The essentials : non essentials divide depends upon context. I would distinguish between personal recognition in fellowship, church membership and church leadership. Also relevant is the church : para-church distinction. Having said this I see that the divisions above do depend on one's ecclesiology. So I write as a Presbyterian and that is a non-essential for fellowship. For fellowship and recognition, knowing that a brother or sister is Christ's by faith is the essential. We can see that some people are saved by Christ's grace alone received by faith alone without being able to formulate such a confession e.g. many Roman Catholics. We would also say this is the Christ of Scripture alone, the historic Christ not some figment of the imagination. In Presbyterian ecclesiology this is the main essential for church membership, a credible profession of faith. For membership one would add a promise to submit to the discipline of the church. This is true for para-church work also, a recognition of essentials. More essentials are required for church leadership. So for a Presbyterian it is the system of doctrine taught in the Westminster standards. Church members do not have to subscribe. Elders do, so baptism is an essential at this level. Baptists cannot be Presbyterian elders but they can be members in such a fellowship.
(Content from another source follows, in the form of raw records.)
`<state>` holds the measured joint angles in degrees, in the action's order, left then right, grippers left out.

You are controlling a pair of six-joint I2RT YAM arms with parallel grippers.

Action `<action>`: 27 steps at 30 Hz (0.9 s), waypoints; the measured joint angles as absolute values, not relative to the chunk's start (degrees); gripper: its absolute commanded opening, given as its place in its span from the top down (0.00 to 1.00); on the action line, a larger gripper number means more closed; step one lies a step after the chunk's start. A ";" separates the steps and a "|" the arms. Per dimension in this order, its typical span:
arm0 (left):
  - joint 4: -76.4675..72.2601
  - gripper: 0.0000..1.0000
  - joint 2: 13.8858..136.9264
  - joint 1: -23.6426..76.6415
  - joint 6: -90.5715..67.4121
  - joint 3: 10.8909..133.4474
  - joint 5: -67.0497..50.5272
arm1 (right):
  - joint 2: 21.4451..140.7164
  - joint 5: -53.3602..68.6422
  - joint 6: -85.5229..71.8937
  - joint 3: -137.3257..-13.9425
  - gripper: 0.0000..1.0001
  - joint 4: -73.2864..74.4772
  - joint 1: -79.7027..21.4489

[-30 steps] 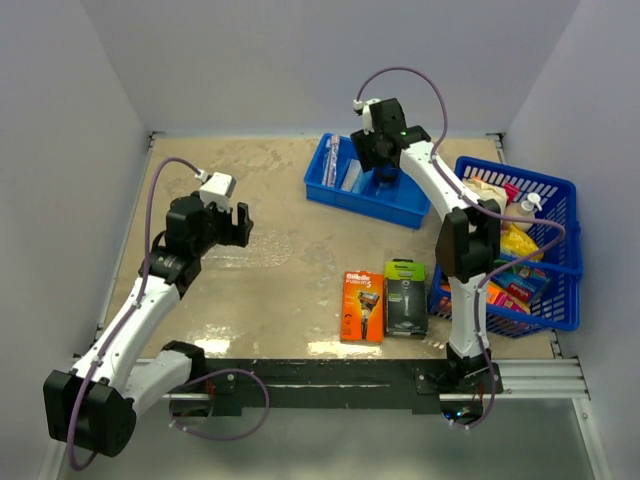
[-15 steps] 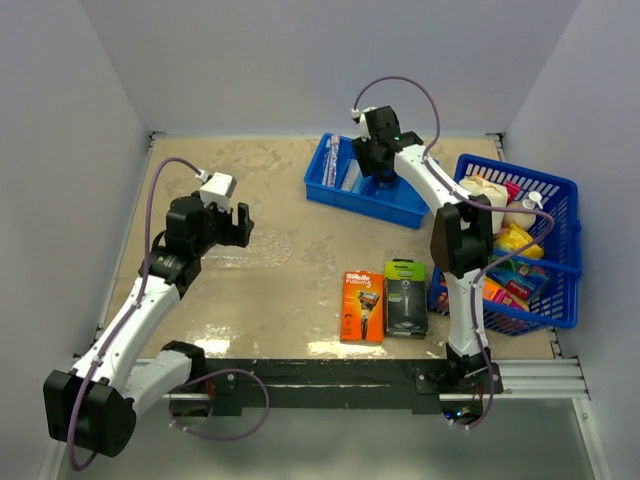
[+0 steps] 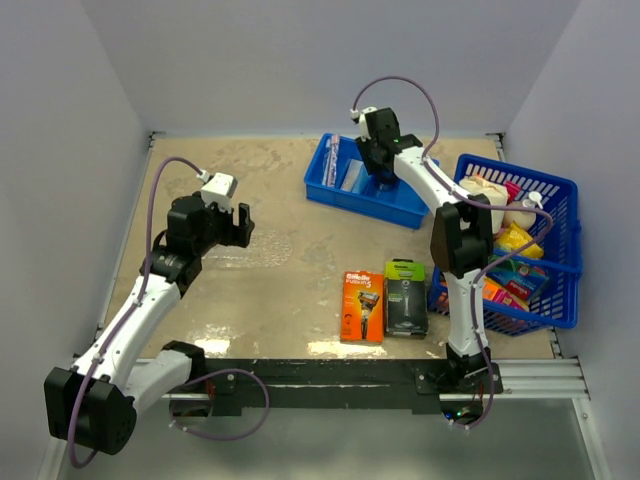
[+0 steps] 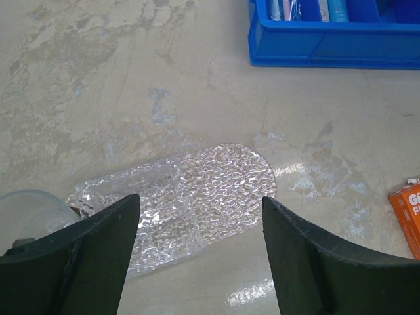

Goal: Prepare toiletry sets of a toothbrush and toothpaste on the tray

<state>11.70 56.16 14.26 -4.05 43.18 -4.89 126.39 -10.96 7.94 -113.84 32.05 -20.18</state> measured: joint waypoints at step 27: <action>11.84 0.21 56.69 14.26 -4.03 43.16 -4.93 | 126.89 -12.45 10.59 -111.00 1.00 29.12 -20.18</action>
<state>11.84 56.69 14.26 -4.03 43.16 -4.93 126.89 -12.45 10.59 -111.00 29.12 -20.18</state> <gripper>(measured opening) 0.790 0.102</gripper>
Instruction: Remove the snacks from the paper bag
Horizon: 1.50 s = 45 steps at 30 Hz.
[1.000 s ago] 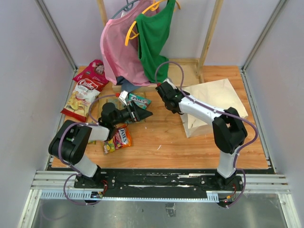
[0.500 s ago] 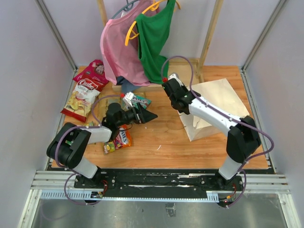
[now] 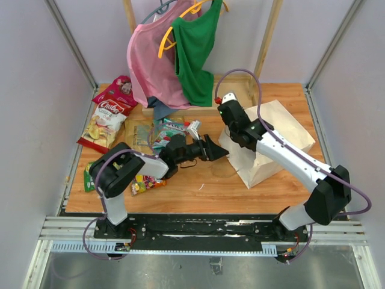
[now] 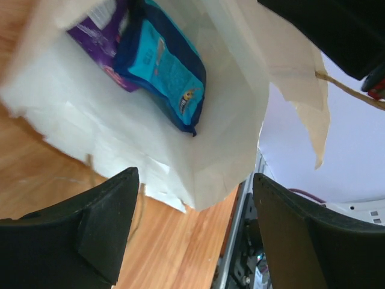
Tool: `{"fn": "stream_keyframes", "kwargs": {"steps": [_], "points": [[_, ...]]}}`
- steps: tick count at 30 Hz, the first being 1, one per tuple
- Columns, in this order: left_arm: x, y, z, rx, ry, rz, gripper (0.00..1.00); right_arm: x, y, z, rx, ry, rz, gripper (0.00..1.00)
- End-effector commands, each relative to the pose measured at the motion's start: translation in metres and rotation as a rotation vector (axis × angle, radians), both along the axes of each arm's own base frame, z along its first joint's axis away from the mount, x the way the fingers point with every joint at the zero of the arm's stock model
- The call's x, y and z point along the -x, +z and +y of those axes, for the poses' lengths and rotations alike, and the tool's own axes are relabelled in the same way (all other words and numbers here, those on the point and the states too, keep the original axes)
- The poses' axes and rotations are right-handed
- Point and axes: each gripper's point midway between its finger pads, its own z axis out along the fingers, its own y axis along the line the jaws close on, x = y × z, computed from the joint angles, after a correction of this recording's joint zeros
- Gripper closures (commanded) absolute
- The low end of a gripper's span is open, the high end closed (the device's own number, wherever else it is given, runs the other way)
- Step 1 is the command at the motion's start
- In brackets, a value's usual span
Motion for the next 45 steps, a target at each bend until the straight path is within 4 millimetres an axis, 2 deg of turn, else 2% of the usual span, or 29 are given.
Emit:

Baptism is interesting in this discussion for Presbyterian Schaeffer specifically excluded his writing on baptism from his collected works as the doctrine is not an essential in the para-church work of L'Abri and to major on it would have hindered the appeal of L'Abri. The one other non-essential which does not appear in any printed work of FAS is his eschatology. That would even be a non-essential in church leadership though some make it an essential even in para-church e.g. some missionary societies. I have to say this is the only doctrinal disagreement I have with FAS. But the explicit teaching is only in on line recorded lectures though I detect its influence his pessimism about Western culture.
Churches with Congregational government like Baptists have to have a longer list of essentials for church membership. Their government is more democracy than the representative democracy of the Presbyterian system.
But in all things charity and accompanied with civility.